- Your task: Copy all lines in the material holding the string "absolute".

Start of Block

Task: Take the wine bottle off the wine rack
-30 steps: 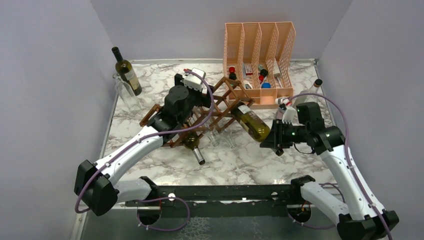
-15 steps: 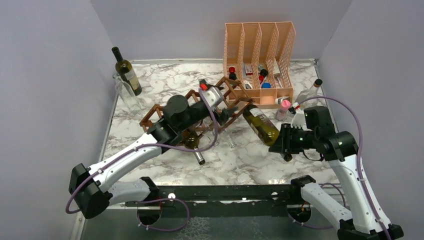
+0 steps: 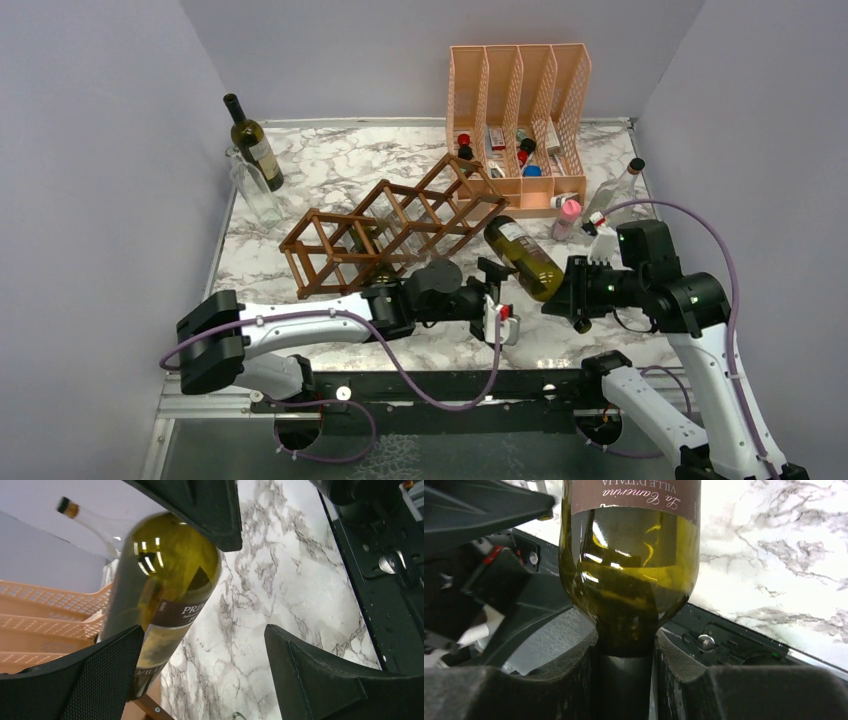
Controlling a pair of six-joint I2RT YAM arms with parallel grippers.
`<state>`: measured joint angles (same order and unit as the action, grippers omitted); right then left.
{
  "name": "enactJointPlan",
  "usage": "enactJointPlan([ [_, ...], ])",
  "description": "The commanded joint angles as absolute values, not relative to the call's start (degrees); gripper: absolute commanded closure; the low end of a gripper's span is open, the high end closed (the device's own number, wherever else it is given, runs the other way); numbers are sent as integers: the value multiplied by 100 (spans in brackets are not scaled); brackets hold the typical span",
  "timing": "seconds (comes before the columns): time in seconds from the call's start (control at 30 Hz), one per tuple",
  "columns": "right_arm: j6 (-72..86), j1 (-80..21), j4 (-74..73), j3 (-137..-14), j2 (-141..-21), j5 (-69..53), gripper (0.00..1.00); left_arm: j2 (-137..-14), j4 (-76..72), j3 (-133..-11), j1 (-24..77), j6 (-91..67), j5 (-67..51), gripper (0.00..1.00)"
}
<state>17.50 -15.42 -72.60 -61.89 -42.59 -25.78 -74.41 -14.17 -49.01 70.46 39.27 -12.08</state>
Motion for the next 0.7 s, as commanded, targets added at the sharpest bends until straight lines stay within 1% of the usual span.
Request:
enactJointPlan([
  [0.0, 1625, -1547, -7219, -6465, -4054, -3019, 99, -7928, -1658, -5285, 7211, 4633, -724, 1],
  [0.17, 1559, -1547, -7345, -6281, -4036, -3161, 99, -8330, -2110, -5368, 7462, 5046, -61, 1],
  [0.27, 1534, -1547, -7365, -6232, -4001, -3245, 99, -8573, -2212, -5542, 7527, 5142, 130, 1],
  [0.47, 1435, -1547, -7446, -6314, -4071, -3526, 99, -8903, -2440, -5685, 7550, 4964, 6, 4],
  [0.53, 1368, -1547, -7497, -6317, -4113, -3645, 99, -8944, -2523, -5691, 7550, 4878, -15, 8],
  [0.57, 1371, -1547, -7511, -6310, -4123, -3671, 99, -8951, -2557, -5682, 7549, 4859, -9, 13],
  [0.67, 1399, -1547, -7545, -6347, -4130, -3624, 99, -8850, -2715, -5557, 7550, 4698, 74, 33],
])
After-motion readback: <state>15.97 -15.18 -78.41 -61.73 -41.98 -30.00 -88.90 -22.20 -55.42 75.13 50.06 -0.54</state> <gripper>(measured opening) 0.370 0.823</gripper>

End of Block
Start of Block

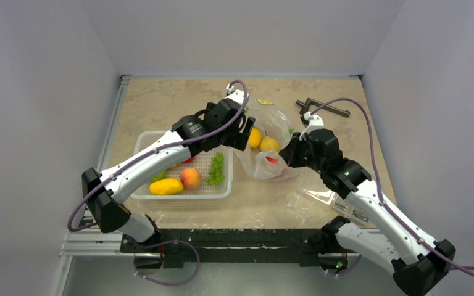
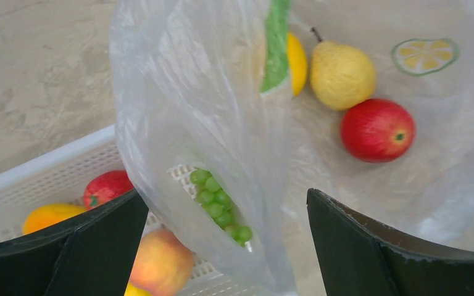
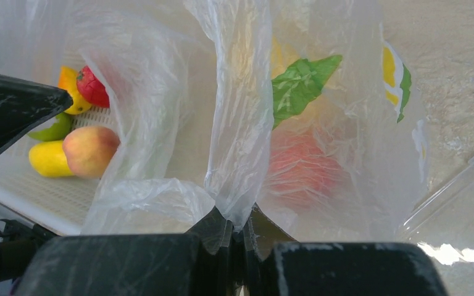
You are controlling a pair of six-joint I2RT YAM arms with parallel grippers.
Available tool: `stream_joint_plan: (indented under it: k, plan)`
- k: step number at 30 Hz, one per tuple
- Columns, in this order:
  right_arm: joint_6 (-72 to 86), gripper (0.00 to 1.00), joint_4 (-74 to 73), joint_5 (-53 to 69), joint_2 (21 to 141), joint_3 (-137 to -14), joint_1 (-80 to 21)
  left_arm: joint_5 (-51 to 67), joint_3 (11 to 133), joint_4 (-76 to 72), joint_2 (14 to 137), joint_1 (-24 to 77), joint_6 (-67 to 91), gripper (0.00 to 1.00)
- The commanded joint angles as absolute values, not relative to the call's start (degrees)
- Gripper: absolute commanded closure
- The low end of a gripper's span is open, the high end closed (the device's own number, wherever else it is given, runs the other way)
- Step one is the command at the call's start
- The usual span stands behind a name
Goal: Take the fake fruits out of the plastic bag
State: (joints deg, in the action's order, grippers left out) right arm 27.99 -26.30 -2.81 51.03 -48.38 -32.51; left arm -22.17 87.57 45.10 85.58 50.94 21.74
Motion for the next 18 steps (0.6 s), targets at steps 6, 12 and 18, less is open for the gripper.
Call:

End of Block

- Response to the task:
  "description": "The commanded joint angles as absolute values, not relative to the call's start (degrees); gripper: absolute commanded closure; the low end of a gripper's span is open, the high end closed (the device's own number, wherever else it is given, runs the other way); numbers are sent as integers: the value multiplied by 100 (spans in brackets are not scaled); brackets hold the typical span",
- The commanded joint angles as absolute values, not relative to the call's start (degrees)
- Gripper: absolute commanded closure

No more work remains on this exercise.